Libmraa, mraa-gpio needs sudo

I’m trying to port an existing application from RPI to the RockPI s.
This is a node.js application. It’s running fine on the rockPi except for the following:

I installed libmraa. So when i do:

sudo mraa-gpio get 16

I get : Pin 16 = 0
Or : Pin 16 = 1 when button is pressed.

So this is already something. However, I’ve been struggling to make this work without sudo.
The NPM package mraa is unusable since it’s not updated and requires a very old version of node.

So i should be able to change / poll GPIO’s in CLI without sudo, to use GPIO on the rockPi.

I use the default ubuntu image.

Could somebody help me with this?

I found a working solution at last!

First, create a group and add the user that needs access to the GPIOs to it (this is for the current user;
replace $USER with an explicit username if you want).

sudo groupadd gpio

sudo usermod -a -G gpio $USER

Now reboot

Second, add the following lines to /etc/rc.local (you will have to edit it as root, using sudo vi or whatever).
chown -R root:gpio /sys/class/gpio

chmod -R ug+rw /sys/class/gpio

Third, create a new udev rule in a file, say /etc/udev/rules.d/80-gpio-noroot.rules (you will have to edit it as root again):

# /etc/udev/rules.d/80-gpio-noroot.rules

 
# Corrects sys GPIO permissions on the Joule so non-root users in the gpio group can manipulate bits

 
# Change group to gpio

 
SUBSYSTEM=="gpio", PROGRAM="/bin/sh -c '/bin/chown -R root:gpio /sys/devices/platform/INT34D1:*/gpio'"

 
# Change user permissions to ensure user and group have read/write permissions

 
SUBSYSTEM=="gpio", PROGRAM="/bin/sh -c '/bin/chmod -R ug+rw /sys/devices/platform/INT34D1:*/gpio'"

Fourth, reboot or restart udev using
sudo udevadm trigger --subsystem-match=gpio

And finally test:
mraa-gpio get 16

The first call will not do anything but set up the GPIO, so the value will be -1, but following calls should work. And return a value between 0-1.

I have the same problem. I tried the solution but it does not work for my system: ROCK 4 SE + Debian Bullseye because /sys/devices/platform is different (no INT34D1), I have /sys/devices/platform/pinctrl/gpio with gpio71 and gpiochip032/64/96/128folders. So tried using pinctrl instead of INT34D1, but this did not work…

This tutorial works for gpio, but not as yet for pwm…

The solution above is OK for C program examples but it does not work for C++ examples. I need to access C++ code from my C++ application, but the linker fails if I link C code that does not have ‘main’.

All very frustrating…
OK now I have mraa working without sudo with C++ code…
1)
change the /etc/udev/rules.d/50-gpio.rules file in the tutorial above to:

SUBSYSTEM==“gpio*”, PROGRAM="/bin/sh -c ’
chown -R root:gpiouser /sys/class/gpio && chmod -R 770 /sys/class/gpio;
chown -R root:gpiouser /sys/devices/virtual/gpio && chmod -R 770 /sys/devices/platform/pinctrl/gpio;
chown -R root:gpiouser /sys$devpath && chmod -R 770 /sys$devpath
'"
2)
Now you have to perform a system mraa-gpio get TWICE for all the pins you are using. If you don’t do that then the program will not run.
Presumably because the initialization code in the examples does not completely initialize completely.

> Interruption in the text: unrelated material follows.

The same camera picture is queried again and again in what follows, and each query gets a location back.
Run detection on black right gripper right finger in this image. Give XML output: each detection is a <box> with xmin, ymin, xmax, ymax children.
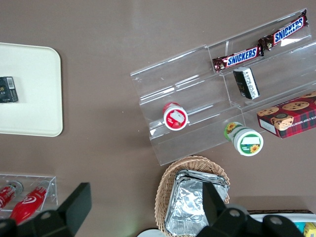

The solution above is OK for C program examples but it does not work for C++ examples. I need to access C++ code from my C++ application, but the linker fails if I link C code that does not have ‘main’.

What makes you think that the solution is not applicable to C++? Which solution exactly are you referring to?

And why does linking C code to your C++ application fail? Which command line do you use to link and which error message do you get?

See my last amended post. So mraa GPIO now works as a user for C++ programs.

I am trying to find a way to make the PWM work as a user, C++ code works but only as root.

I guess there is not a lot of incentive to work on this because now mraa is deprecated as it uses sysfs: see https://sergioprado.blog/new-linux-kernel-gpio-user-space-interface/, a new kernel (>4.7) is required for Debian…

Any news on that?

I have the same problems with the latest debian bullseye image (with kernel 5).

Is there a complete solution to be able to access the gpio’s from the nodejs onoff lib?